= WHAT YOU NEED TO DO =
Pull out from the material below all lines with "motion".

= EXERCISE DATA =
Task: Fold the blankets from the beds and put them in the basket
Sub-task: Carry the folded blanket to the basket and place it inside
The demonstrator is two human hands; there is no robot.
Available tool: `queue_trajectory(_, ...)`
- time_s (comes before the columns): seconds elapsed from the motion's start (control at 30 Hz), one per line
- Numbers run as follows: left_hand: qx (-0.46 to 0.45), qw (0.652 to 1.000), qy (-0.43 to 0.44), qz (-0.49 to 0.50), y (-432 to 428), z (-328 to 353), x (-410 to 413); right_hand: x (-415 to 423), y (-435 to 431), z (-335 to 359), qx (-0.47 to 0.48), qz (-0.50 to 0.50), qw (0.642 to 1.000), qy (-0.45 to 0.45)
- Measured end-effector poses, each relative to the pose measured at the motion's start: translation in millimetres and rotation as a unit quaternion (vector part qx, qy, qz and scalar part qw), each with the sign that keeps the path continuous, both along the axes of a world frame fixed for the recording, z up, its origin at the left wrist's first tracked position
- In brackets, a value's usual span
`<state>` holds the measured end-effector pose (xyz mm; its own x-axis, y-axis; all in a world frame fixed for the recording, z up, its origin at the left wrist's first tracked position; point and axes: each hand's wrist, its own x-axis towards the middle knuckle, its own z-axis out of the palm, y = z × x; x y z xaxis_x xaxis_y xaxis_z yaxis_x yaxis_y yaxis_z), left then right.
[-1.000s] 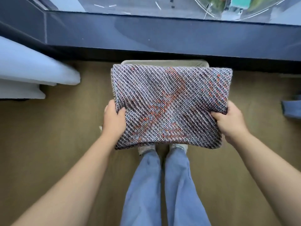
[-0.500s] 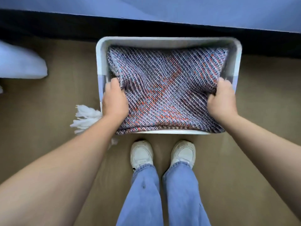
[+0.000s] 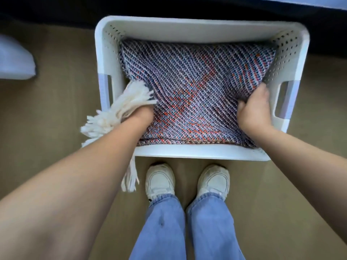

= WRITTEN RESPONSE =
- time_s (comes before the columns): seconds elapsed from the motion's start (control at 30 Hz), one per line
- Measured end-effector poses, each relative to the pose measured at the motion's start: translation in millimetres and rotation as a unit quaternion (vector part qx, qy, qz and scalar part qw), each with the sign that keeps the path continuous, both along the axes of a world frame fixed for the recording, z up, its origin at the left wrist's first tracked position

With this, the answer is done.